ACORDAM NO SUPREMO TRIBUNAL DE JUSTIÇA 2ª SECÇÃO CÍVEL I - AA[1] e mulher BB e CC[2] e mulher DD intentaram contra EE a presente ação declarativa, pedindo que: a) seja declarado que os autores são donos e legítimos proprietários das frações autónomas designadas pela letra “A’” (os primeiros) e pela letra D (os segundos) do prédio urbano em regime de propriedade horizontal denominado C...., sito no ........, freguesia da ........, concelho de Mafra, descrito na Conservatória do Registo Predial de Mafra sob a ficha n.º ........ (freguesia da ........) e inscrito na respetiva matriz predial urbana sob o artigo 2678; b) seja declarado que constitui parte integrante do prédio identificado na alínea antecedente o muro centenário de suporte, em pedra, que ladeia o mesmo prédio em toda a sua extensão a poente, incluindo toda a sua área de assentamento e, em particular, a área de 11,2625 m2 assinalada a vermelho na planta topográfica que constitui o doc. 21 anexo ao presente articulado; c) seja o réu condenado a abster-se de executar qualquer obra ou construção no prédio dos autores identificado nas alíneas a) e b) antecedentes; d) seja o réu condenado a demolir todas as construções, qualquer que seja a sua natureza e as suas caraterísticas, incluindo sapatas, muros, paredes e telhados, por si edificadas ou feitas edificar, na área de 11,2625 m2 referida na alínea c) (terá querido dizer-se alínea b)) antecedente ou, a nascente desta última área, no subsolo do prédio dos autores identificado nas alíneas a) e b) deste petitório; e) seja o réu condenado a restituir aos autores a área de 11,2625 m2 referida na alínea antecedente, no estado em que esta se achava antes de nela o réu ter executado as obras mencionadas na alínea d) antecedente, repondo o muro de suporte de terras, em pedra, anteriormente existente e que o réu demoliu; f) seja o réu condenado a indemnizar os autores por todos os prejuízos que, no futuro e em consequência direta e necessária das obras executadas pelo réu no prédio dos autores, estes venham a sofrer, a liquidar em execução de sentença; g) seja o réu condenado no pagamento de uma sanção pecuniária compulsória a favor, em partes iguais, dos autores por um lado, e do Estado, pelo outro, a fixar segundo o prudente critério do Tribunal, em quantia não inferior a 50,00 euros, por cada dia de atraso no cumprimento de qualquer das obrigações em que na presente ação o réu venha a ser condenado a cumprir.

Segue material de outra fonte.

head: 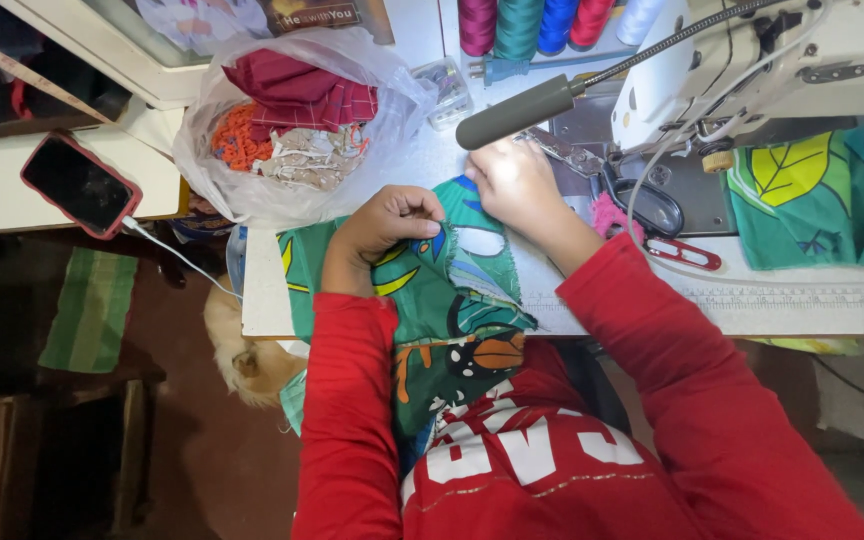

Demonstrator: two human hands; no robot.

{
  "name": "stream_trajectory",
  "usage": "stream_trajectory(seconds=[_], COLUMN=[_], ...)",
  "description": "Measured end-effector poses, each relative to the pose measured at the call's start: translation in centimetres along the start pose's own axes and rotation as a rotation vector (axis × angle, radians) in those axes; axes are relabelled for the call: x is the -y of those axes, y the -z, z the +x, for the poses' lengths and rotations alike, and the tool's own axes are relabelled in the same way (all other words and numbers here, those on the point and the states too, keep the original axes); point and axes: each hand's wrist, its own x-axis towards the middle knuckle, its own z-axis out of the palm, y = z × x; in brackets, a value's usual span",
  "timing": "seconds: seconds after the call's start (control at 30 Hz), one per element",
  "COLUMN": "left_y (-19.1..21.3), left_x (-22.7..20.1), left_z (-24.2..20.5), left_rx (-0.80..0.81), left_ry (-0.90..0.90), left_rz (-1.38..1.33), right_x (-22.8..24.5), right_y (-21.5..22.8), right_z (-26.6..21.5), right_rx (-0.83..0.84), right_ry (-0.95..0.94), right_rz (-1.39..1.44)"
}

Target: The person uses scissors to cut a section of patterned green fabric, then proceeds to fold the edges and secure them with pins at a sewing workstation.

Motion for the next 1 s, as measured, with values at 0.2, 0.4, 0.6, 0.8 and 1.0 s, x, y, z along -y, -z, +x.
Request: stream_trajectory(seconds=[0.2, 0.4, 0.6, 0.8, 1.0], left_y=[-0.1, 0.3, 0.1, 0.1, 0.5], left_x=[-0.2, 0.2, 0.1, 0.1, 0.4], left_z=[-0.1, 0.2, 0.0, -0.2, 0.3], left_rx=[-0.004, -0.009, -0.003, 0.013, 0.041], left_ry=[0.003, 0.016, 0.015, 0.016, 0.030], left_rz=[-0.020, 0.002, -0.001, -0.017, -0.006], right_x=[-2.9, -1.0, 0.3, 2.0, 0.9], right_y=[2.2, 4.0, 6.5, 9.9, 8.4], right_z=[0.4, 0.3, 0.1, -0.5, -6.0], right_rx=[-0.035, 0.067, 0.274, 0.439, 0.196], right_ry=[-0.150, -0.064, -0.001, -0.030, 0.124], right_rz=[-0.017, -0.076, -0.111, -0.120, -0.310])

Para tanto, alegaram, em síntese nossa, que: - os primeiros autores são donos da fração designada pela letra A e os segundos são donos da fração D de um prédio urbano, em regime de propriedade horizontal, denominado “O C....”, sito no ........, freguesia de ........, concelho de Mafra; - o réu é proprietário de um outro prédio urbano, sito na Travessa ......., na vila e freguesia de ........, concelho de Mafra, por compra a FF que justificou notarialmente o direito de propriedade, alegando aquisição por doação verbal de seus avós, GG e HH, e por usucapião; - o prédio em que se inserem as frações autónomas dos autores confina, além do mais, a poente com o prédio do réu, sendo que aquele, em toda a sua extensão a poente, é sustido por um muro de suporte de terras em pedra que dele faz parte integrante; - em Fevereiro de 2004 os autores souberam que o réu iniciara no seu prédio obras de demolição da moradia unifamiliar ali existente e de construção de novo edifício, demolindo parte daquele muro e escavando no subsolo do prédio dos autores, onde colocou uma sapata e construiu um muro em betão no lugar no muro de pedra que demoliu, sem que tal lhe houvesse sido autorizado, assim se apossando de uma área com 11,2625 m2, onde implantou parte da sua nova moradia e que passou a ocupar para sua habitação.

Na contestação o réu impugnou factos e disse, além do mais, que: - os seus antecessores haviam construído no local a moradia antiga com a parede tardoz e as fundações dentro do muro de suporte de pedras, muro este que os mesmos reconstruiram em 1985-86; - sobre ele foi construído um muro de alvenaria, sendo este que delimita a propriedade dos autores.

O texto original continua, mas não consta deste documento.